The real bar is transfer: to advance you have to move your Aggression Factor from around 0.8 up past 1.8 in actual play, and the stage drops back if the stat regresses. Closing a leak for real takes weeks, not days — which is exactly why most opponents never do it.

Which player types have this leak?

Do you have the too passive postflop leak?

This page describes the leak in general. The quiz deals you 7 real hands and measures your version of it — how bad, where it shows up, and what to drill first.
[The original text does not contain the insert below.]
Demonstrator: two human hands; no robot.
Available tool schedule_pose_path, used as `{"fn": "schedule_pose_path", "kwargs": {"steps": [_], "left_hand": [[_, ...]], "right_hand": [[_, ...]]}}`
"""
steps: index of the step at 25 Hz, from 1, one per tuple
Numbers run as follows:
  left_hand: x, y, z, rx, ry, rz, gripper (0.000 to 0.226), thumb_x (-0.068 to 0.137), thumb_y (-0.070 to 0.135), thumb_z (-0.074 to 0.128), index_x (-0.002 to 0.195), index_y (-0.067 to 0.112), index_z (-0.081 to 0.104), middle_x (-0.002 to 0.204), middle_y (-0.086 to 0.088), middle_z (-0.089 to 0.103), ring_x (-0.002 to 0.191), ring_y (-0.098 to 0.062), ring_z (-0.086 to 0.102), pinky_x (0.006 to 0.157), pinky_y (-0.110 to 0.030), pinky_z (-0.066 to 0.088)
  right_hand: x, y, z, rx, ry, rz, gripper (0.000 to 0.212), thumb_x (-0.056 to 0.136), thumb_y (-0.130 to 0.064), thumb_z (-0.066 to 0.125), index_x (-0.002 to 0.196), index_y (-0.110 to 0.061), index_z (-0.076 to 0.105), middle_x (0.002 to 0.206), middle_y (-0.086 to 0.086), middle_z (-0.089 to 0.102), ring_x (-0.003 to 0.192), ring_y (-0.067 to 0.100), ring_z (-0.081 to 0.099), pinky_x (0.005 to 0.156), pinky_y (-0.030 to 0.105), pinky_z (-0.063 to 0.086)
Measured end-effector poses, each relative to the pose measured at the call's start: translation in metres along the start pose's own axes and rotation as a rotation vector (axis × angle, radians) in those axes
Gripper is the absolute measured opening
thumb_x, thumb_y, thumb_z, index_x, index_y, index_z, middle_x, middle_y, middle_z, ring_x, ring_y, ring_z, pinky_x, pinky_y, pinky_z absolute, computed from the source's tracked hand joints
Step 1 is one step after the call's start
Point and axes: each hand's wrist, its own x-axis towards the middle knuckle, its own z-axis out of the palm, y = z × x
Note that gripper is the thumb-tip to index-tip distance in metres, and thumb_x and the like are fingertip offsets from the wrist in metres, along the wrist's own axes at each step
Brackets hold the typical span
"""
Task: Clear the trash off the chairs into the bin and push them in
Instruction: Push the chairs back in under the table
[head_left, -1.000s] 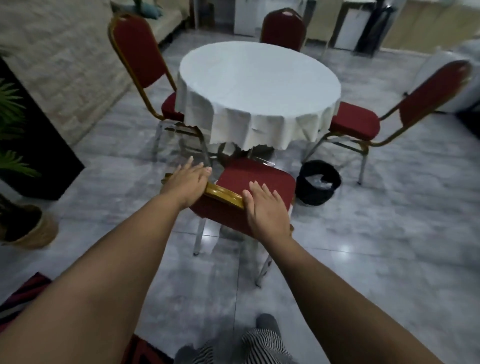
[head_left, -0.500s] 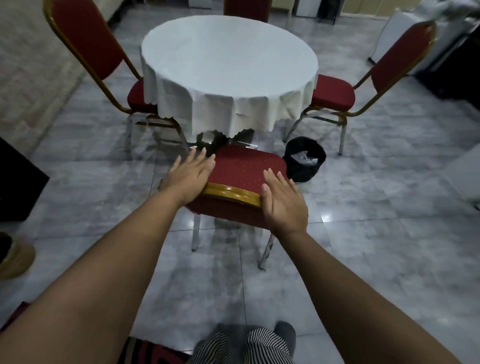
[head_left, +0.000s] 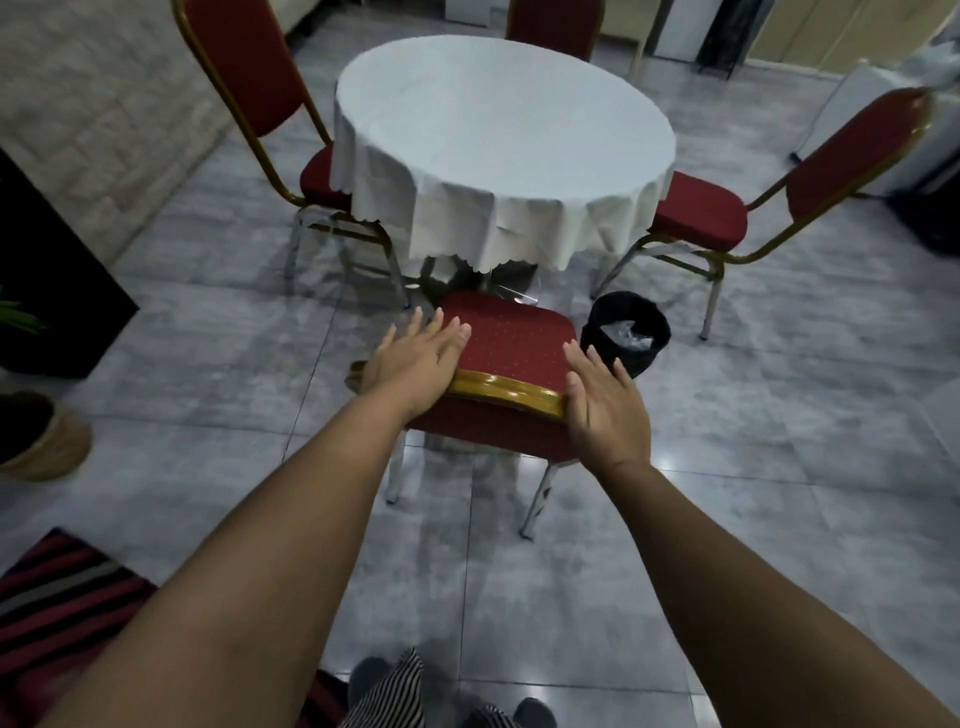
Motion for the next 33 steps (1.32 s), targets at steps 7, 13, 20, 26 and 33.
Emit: {"fn": "schedule_pose_path", "kwargs": {"steps": [7, 13, 20, 26, 33], "left_hand": [[-0.038, 0.064, 0.045, 0.016, 0.123, -0.123, 0.068, 0.097, 0.06, -0.001, 0.155, 0.031, 0.02, 0.164, 0.008, 0.012, 0.153, -0.017, -0.002, 0.124, -0.044, 0.0], [-0.041, 0.076, 0.056, 0.059, 0.222, -0.19, 0.061, 0.099, 0.057, 0.003, 0.156, 0.036, 0.012, 0.166, 0.004, -0.001, 0.153, -0.018, -0.011, 0.123, -0.044, -0.008], [-0.028, 0.068, 0.059, 0.075, 0.309, -0.142, 0.055, 0.101, 0.054, 0.011, 0.155, 0.041, 0.007, 0.166, 0.006, -0.002, 0.152, -0.013, -0.01, 0.123, -0.043, -0.006], [0.034, 0.059, 0.041, 0.056, 0.297, -0.136, 0.056, 0.102, 0.053, 0.012, 0.156, 0.037, 0.009, 0.166, 0.006, 0.002, 0.153, -0.013, -0.007, 0.123, -0.043, -0.004], [0.127, 0.046, 0.015, 0.038, 0.294, -0.098, 0.059, 0.101, 0.055, 0.012, 0.156, 0.033, 0.01, 0.166, 0.004, 0.004, 0.153, -0.014, -0.006, 0.123, -0.044, -0.004]], "right_hand": [[-0.012, 0.067, -0.031, -0.016, -0.068, -0.056, 0.071, 0.093, -0.044, 0.006, 0.153, -0.019, 0.035, 0.159, -0.001, 0.034, 0.15, 0.012, 0.021, 0.123, 0.036, 0.01], [-0.015, 0.071, -0.038, 0.039, -0.063, -0.067, 0.06, 0.099, -0.045, 0.019, 0.152, -0.022, 0.036, 0.161, -0.002, 0.031, 0.15, 0.011, 0.021, 0.123, 0.037, 0.009], [-0.006, 0.066, -0.029, 0.042, 0.011, -0.068, 0.065, 0.094, -0.046, 0.014, 0.15, -0.025, 0.04, 0.158, -0.004, 0.036, 0.148, 0.011, 0.025, 0.122, 0.036, 0.011], [0.056, 0.065, -0.018, 0.004, -0.009, -0.047, 0.062, 0.096, -0.043, 0.018, 0.154, -0.026, 0.033, 0.162, -0.005, 0.028, 0.151, 0.011, 0.018, 0.123, 0.036, 0.005], [0.146, 0.066, -0.001, -0.043, -0.016, -0.004, 0.066, 0.093, -0.049, 0.011, 0.155, -0.031, 0.026, 0.163, -0.009, 0.023, 0.152, 0.009, 0.012, 0.123, 0.041, 0.005]]}}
Free · 2 minutes · 7 real hands · no signup

Common questions

What is a good aggression factor?

AF = (bets + raises) ÷ calls, postflop. Healthy is roughly 1.5–3. Under 1 means you call far more than you pressure; Holdem Pro flags this leak at 0.8 and coaches toward 1.8.

Is slowplaying ever correct?

Rarely at low stakes. On wet boards, never — draws must be charged. On bone-dry boards against hyper-aggressive opponents who will bet when checked to, occasionally. Default to betting your strong hands.

Why do my big hands win such small pots?

Because pots grow street by street, and passive lines skip streets. Check the flop and you've removed one raise-able street forever — the pot that could have been 100 blinds arrives at the river worth 20.

How long does it take to fix passivity?

About 45 drilled hands to reach Improving on Holdem Pro's mastery ladder, 175 to Stable, 500 plus 120 live hands to Holding — with your live AF genuinely rising from ~0.8 toward 1.8.